THE TASK >>
Look through the entries for the string "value" and copy every line where it shows up.

Data items
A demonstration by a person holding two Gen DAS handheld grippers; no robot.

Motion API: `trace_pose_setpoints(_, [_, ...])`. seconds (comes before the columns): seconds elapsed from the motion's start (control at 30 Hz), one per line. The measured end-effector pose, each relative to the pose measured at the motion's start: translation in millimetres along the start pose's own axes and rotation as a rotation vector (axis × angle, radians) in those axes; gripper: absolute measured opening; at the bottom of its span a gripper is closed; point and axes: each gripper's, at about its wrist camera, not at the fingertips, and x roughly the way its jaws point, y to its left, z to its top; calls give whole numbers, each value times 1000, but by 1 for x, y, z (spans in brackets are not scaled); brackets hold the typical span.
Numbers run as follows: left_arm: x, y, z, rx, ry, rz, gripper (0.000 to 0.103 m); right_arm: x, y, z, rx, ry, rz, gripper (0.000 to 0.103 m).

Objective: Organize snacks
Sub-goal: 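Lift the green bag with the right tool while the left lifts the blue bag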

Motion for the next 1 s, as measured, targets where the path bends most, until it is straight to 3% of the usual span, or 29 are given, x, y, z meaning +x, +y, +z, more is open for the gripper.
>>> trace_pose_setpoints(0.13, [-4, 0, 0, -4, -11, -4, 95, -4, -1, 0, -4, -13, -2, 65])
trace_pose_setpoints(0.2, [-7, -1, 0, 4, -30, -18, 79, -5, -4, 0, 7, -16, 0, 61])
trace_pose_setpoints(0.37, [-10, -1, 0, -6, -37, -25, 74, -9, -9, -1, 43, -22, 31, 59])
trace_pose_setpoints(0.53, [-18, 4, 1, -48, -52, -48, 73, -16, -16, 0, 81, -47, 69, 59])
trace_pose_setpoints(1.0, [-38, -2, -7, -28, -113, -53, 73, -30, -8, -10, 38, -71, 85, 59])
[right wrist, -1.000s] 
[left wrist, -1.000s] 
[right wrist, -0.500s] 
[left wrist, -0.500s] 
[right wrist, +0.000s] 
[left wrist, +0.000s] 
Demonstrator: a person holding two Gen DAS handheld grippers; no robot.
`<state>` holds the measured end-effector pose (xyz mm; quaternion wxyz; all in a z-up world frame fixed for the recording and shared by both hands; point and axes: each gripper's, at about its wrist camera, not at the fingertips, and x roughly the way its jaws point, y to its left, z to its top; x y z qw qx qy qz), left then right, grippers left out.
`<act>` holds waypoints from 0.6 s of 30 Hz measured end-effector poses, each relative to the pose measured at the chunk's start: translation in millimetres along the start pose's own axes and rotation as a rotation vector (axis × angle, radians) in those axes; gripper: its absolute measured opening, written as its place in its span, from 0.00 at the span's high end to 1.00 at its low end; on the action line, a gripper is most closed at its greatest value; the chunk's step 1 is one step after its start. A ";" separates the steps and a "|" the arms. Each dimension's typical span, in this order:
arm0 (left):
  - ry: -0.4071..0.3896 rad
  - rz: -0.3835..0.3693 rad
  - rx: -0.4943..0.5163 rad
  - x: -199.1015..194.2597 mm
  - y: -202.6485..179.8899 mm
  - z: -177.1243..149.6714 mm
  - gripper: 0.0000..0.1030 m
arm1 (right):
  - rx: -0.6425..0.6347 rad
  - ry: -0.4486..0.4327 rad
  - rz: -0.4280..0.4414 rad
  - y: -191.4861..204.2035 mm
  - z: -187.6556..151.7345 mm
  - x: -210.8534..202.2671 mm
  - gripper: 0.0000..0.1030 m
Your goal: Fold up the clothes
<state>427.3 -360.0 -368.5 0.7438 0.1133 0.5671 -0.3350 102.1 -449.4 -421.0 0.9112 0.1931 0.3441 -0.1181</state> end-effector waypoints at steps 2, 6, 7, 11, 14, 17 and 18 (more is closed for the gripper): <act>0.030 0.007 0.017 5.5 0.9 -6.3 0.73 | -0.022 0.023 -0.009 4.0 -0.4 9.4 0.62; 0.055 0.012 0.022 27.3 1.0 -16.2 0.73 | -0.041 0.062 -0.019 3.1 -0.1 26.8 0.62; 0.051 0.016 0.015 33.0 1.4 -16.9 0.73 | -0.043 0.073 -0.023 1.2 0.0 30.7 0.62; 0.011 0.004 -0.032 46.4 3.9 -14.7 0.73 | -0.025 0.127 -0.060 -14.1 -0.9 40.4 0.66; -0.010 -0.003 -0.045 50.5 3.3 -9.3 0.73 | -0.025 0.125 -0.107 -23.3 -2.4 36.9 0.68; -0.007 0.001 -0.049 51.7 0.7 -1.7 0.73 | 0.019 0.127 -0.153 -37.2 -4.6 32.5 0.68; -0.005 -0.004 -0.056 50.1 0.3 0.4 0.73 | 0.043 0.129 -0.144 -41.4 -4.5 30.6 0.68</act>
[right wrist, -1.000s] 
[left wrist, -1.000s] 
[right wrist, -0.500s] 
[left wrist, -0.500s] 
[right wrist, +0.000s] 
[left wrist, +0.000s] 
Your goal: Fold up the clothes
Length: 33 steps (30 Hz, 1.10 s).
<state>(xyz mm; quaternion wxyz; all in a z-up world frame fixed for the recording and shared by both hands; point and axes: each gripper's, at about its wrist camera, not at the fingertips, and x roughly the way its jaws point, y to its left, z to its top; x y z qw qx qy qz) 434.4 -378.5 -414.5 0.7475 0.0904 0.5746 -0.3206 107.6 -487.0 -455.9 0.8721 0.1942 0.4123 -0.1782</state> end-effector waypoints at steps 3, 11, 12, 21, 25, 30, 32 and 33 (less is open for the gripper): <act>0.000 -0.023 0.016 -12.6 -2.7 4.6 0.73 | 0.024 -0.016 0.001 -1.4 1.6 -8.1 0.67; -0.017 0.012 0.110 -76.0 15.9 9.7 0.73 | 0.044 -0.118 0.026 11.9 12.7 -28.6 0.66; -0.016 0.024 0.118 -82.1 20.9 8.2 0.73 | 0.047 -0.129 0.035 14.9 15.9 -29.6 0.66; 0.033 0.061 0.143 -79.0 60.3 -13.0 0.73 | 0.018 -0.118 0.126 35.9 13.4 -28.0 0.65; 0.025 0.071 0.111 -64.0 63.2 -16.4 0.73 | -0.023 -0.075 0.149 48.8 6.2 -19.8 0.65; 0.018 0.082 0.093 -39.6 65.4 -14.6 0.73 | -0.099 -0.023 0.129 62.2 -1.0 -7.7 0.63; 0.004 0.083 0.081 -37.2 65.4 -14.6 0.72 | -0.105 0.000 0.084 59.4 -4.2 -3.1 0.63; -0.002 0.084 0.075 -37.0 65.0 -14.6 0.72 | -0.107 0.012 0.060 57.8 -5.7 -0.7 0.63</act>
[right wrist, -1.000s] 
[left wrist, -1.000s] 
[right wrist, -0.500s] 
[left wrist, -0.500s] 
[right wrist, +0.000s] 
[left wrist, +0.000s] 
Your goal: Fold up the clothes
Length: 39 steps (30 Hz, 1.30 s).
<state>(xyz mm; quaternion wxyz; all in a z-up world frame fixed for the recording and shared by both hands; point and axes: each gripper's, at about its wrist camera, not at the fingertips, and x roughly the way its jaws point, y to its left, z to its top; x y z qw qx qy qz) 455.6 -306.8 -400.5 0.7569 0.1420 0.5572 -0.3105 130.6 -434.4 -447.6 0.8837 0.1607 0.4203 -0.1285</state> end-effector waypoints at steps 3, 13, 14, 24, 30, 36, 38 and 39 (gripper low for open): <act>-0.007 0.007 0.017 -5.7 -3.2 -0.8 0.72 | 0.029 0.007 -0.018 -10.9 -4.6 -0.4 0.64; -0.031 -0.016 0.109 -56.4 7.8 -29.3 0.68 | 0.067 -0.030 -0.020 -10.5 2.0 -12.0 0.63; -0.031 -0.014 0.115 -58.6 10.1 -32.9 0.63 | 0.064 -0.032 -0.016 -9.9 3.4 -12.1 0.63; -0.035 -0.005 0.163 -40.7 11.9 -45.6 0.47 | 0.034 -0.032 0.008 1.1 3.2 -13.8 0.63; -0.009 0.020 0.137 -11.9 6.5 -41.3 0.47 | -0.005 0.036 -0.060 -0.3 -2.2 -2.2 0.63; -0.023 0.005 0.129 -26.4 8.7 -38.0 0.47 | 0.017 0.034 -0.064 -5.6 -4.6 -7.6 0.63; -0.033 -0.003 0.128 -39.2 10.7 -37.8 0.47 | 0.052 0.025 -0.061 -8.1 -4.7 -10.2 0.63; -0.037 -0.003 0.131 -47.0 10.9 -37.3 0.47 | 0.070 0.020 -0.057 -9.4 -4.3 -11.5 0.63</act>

WRITTEN SOLUTION >>
Motion API: `trace_pose_setpoints(_, [_, ...])`. seconds (comes before the columns): seconds elapsed from the motion's start (control at 30 Hz), one per line. The measured end-effector pose, each relative to the pose measured at the motion's start: translation in millimetres along the start pose's own axes and rotation as a rotation vector (axis × angle, radians) in those axes; gripper: absolute measured opening; at the bottom of its span a gripper is closed; point and axes: each gripper's, at about its wrist camera, not at the fingertips, and x roughly the way its jaws point, y to its left, z to its top; calls give whole numbers, each value times 1000, but by 1 for x, y, z (spans in brackets are not scaled); brackets hold the typical span.
`<act>` holds waypoints from 0.6 s of 30 Hz measured end-effector poses, each relative to the pose measured at the chunk's start: translation in millimetres along the start pose's own axes and rotation as a rotation vector (axis × angle, radians) in those axes; gripper: its absolute measured opening, written as its place in its span, from 0.00 at the span's high end to 1.00 at its low end; on the action line, a gripper is most closed at its greatest value; the chunk's step 1 is one step after its start. A ";" separates the steps and a "|" the arms. Each dimension's typical span, in this order:

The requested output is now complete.